- [Data in this exercise]:
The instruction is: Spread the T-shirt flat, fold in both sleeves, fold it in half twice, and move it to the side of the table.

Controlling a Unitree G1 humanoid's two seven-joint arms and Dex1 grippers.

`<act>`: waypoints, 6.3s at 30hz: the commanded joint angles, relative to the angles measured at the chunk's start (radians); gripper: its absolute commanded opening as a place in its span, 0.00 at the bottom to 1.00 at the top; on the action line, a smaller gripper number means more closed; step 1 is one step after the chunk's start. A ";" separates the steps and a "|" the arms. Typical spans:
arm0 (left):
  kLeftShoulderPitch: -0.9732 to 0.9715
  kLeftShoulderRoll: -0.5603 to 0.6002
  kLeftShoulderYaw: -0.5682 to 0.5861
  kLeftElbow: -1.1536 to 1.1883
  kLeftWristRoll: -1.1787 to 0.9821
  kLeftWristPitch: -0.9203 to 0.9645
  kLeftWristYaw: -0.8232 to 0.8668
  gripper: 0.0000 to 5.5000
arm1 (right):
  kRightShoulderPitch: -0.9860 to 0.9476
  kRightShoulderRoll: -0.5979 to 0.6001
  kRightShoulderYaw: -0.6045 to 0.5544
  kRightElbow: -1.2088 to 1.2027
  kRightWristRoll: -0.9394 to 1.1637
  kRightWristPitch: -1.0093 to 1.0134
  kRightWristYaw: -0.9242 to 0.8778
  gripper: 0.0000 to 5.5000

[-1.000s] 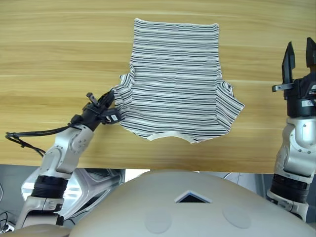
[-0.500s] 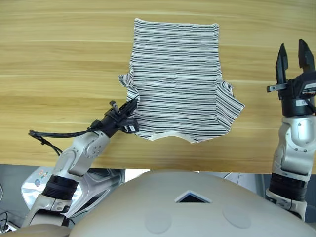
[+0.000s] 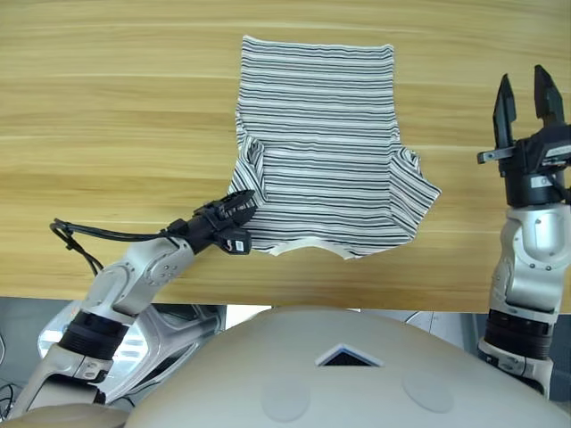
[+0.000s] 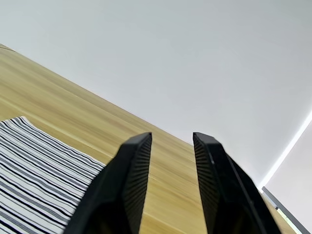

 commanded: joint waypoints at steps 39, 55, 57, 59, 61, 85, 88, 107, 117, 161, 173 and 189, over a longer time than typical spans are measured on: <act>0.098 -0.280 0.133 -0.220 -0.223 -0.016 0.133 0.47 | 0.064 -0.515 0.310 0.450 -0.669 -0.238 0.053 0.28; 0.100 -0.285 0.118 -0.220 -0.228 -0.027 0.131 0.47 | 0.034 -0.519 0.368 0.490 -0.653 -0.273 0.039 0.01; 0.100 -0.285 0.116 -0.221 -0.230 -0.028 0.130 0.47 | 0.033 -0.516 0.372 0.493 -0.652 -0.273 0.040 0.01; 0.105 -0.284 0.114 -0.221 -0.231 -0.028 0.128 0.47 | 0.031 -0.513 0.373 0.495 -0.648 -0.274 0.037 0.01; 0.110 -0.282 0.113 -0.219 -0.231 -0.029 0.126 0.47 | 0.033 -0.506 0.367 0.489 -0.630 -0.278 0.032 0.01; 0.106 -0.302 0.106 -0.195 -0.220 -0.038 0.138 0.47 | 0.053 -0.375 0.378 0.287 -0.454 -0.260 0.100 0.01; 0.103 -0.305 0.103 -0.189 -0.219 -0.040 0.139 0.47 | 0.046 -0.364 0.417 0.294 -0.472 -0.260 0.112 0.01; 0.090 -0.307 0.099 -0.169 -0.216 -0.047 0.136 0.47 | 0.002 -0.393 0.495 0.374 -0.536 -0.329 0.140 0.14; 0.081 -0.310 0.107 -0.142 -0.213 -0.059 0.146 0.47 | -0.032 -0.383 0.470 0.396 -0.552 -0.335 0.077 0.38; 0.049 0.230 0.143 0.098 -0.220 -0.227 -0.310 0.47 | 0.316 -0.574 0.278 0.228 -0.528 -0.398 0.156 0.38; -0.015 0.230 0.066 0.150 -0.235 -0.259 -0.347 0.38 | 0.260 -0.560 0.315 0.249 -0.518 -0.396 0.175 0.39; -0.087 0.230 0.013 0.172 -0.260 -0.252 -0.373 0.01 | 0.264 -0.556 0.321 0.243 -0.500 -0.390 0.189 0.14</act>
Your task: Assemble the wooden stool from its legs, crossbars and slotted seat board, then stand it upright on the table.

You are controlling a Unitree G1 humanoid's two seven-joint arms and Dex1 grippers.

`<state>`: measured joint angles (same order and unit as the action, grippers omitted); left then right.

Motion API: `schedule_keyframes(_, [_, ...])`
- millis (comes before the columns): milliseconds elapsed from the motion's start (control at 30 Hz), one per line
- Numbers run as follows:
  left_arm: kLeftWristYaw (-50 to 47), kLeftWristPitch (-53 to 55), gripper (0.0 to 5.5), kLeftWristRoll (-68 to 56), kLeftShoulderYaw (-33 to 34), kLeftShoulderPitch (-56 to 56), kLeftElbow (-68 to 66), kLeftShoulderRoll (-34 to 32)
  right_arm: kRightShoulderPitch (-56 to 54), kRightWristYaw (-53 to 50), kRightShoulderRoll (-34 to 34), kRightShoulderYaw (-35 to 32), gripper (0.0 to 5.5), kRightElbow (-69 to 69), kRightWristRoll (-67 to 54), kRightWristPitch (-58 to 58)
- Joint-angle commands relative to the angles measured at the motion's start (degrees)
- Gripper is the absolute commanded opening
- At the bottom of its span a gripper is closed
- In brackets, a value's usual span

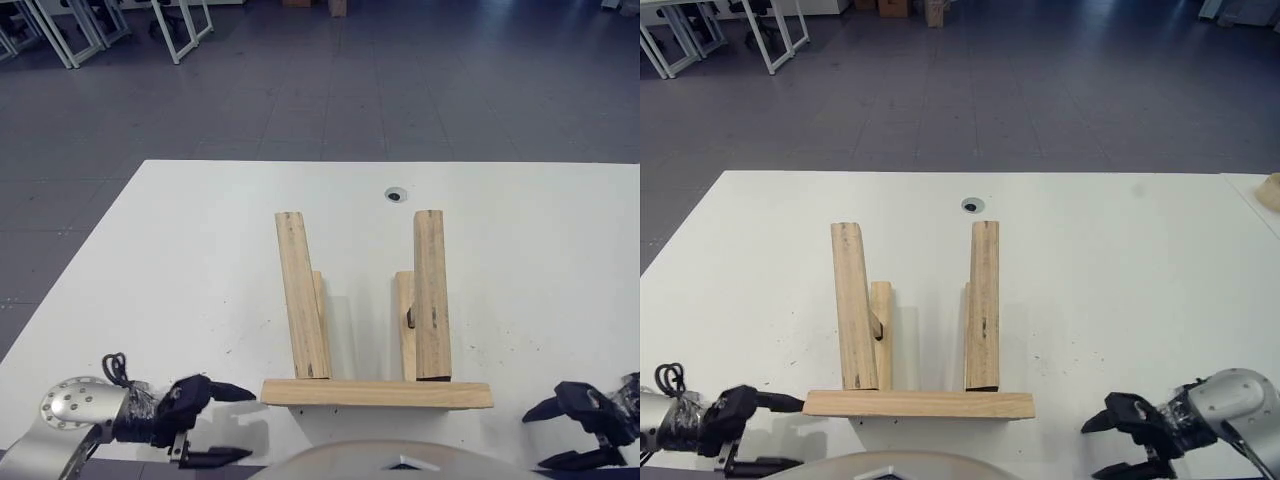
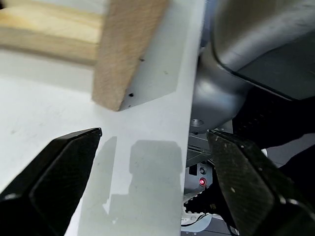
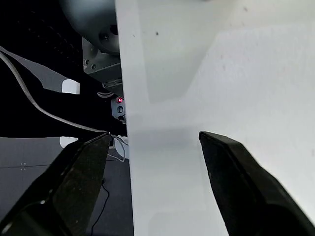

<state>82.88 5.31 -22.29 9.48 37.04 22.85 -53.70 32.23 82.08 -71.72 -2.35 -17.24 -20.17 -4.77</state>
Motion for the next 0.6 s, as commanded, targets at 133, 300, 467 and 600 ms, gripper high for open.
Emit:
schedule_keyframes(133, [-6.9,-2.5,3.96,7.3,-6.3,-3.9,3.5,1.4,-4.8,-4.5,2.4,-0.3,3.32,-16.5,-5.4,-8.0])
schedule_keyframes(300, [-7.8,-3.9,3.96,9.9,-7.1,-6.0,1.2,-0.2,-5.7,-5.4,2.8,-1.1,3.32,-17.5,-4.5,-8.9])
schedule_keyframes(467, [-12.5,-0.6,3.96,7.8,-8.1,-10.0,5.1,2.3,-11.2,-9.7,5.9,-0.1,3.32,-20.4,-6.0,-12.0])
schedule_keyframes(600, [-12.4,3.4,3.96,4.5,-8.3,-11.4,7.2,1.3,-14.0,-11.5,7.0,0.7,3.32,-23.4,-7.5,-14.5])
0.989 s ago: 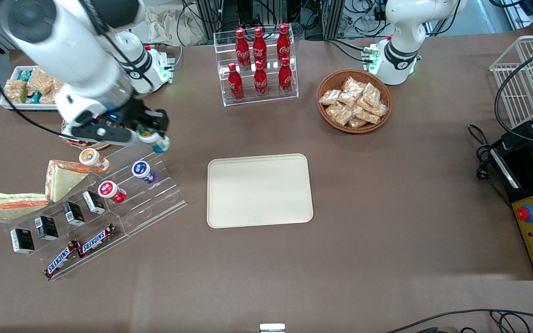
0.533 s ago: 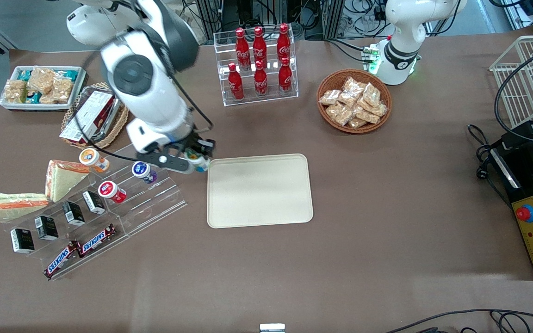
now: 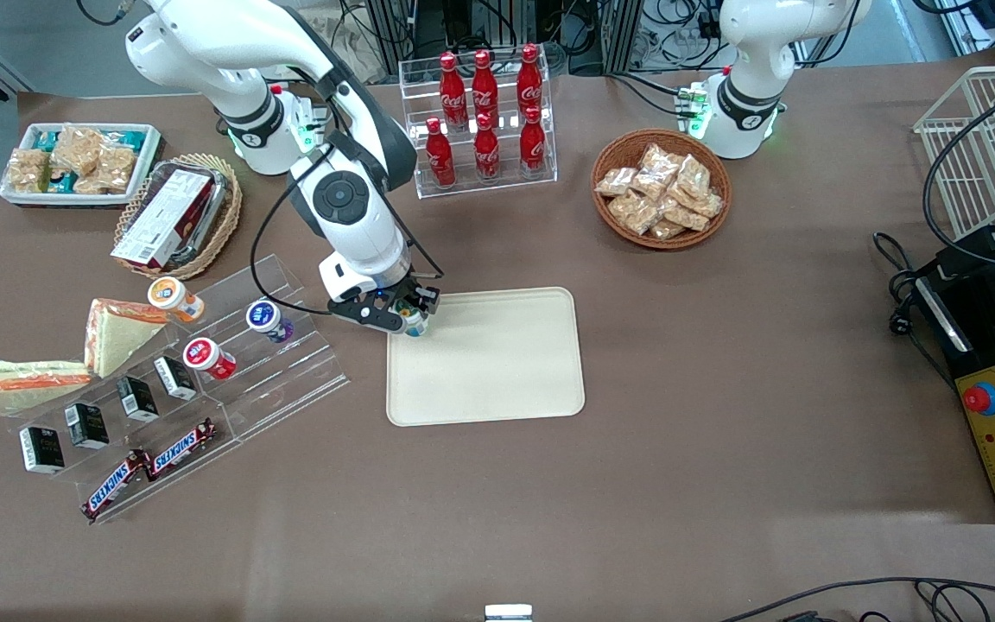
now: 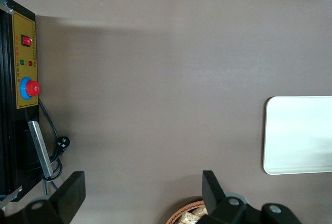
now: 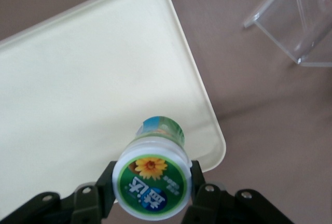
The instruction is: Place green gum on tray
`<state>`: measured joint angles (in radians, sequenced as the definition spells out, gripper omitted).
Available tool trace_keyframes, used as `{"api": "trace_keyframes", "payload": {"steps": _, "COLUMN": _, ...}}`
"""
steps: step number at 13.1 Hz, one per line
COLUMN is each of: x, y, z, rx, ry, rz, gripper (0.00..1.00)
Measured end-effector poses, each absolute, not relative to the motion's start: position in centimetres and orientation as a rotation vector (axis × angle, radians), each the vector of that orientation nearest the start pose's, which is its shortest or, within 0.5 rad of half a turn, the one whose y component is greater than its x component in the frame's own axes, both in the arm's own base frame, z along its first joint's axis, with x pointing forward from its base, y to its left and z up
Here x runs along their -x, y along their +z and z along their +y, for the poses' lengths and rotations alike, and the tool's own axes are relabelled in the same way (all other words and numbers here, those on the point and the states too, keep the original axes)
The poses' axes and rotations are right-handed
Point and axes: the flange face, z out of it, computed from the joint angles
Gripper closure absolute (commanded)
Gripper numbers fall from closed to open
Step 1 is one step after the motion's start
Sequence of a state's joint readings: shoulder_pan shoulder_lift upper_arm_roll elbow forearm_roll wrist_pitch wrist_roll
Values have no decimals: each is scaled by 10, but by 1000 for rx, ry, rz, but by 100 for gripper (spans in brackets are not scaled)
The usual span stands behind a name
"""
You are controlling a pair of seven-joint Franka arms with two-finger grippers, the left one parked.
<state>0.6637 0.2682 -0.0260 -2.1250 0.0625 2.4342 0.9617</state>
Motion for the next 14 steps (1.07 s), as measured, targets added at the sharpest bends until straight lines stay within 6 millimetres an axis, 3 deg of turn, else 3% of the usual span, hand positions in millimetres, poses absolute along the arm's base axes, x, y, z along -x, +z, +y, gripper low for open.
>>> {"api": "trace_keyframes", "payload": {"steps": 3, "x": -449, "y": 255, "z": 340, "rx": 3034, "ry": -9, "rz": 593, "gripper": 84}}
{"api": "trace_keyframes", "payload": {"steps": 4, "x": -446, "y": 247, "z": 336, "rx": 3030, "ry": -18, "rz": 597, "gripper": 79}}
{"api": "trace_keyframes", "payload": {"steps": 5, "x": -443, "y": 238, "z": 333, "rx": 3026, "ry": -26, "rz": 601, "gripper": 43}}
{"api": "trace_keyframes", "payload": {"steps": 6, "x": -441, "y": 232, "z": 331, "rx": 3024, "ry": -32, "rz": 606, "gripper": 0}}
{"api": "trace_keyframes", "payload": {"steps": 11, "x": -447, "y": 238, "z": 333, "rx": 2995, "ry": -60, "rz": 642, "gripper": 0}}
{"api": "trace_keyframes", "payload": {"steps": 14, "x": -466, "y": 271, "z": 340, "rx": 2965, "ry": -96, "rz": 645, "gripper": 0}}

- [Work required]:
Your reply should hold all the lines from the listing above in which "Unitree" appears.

- [Reply]:
Controlling a Unitree G1 humanoid's two seven-joint arms and Dex1 grippers.
You are controlling a Unitree G1 humanoid's two seven-joint arms and Dex1 grippers.

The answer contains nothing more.